Problem statement: Retype only what runs from the beginning of the data through the line with "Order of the"; please omit the pictures and keep every line exact.

- - -

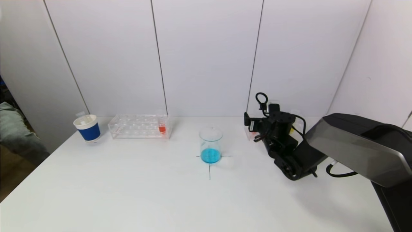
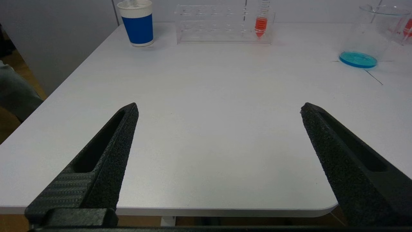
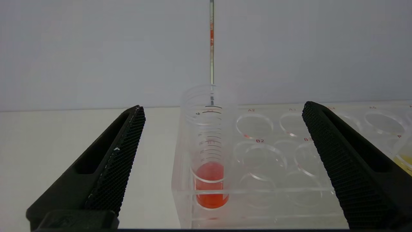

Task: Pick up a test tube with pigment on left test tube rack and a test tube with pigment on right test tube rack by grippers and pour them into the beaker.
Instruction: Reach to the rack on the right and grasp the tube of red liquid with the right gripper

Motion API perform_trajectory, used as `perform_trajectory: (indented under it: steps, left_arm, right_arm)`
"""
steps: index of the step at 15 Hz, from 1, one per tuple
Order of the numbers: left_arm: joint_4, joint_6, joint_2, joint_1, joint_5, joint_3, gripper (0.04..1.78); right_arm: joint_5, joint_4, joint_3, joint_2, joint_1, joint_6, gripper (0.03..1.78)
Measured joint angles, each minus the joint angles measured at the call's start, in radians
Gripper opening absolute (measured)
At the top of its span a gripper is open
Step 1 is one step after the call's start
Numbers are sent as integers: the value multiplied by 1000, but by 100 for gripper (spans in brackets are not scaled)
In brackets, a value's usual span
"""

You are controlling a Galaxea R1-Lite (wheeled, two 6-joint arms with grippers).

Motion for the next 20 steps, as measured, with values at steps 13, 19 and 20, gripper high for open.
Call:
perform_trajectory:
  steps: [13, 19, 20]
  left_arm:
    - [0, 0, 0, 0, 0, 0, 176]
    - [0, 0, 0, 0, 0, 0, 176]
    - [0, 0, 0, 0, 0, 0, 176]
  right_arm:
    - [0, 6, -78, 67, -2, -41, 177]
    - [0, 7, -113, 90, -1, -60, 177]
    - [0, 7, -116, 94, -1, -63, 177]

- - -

Solution for this exercise:
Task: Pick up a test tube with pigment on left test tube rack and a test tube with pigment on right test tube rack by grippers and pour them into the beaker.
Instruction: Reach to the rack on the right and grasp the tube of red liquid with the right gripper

Motion API perform_trajectory, used as `perform_trajectory: (indented under it: steps, left_arm, right_arm)`
"""
steps: index of the step at 15 Hz, from 1, one per tuple
Order of the numbers: left_arm: joint_4, joint_6, joint_2, joint_1, joint_5, joint_3, gripper (0.04..1.78); right_arm: joint_5, joint_4, joint_3, joint_2, joint_1, joint_6, gripper (0.03..1.78)

That was the complete answer.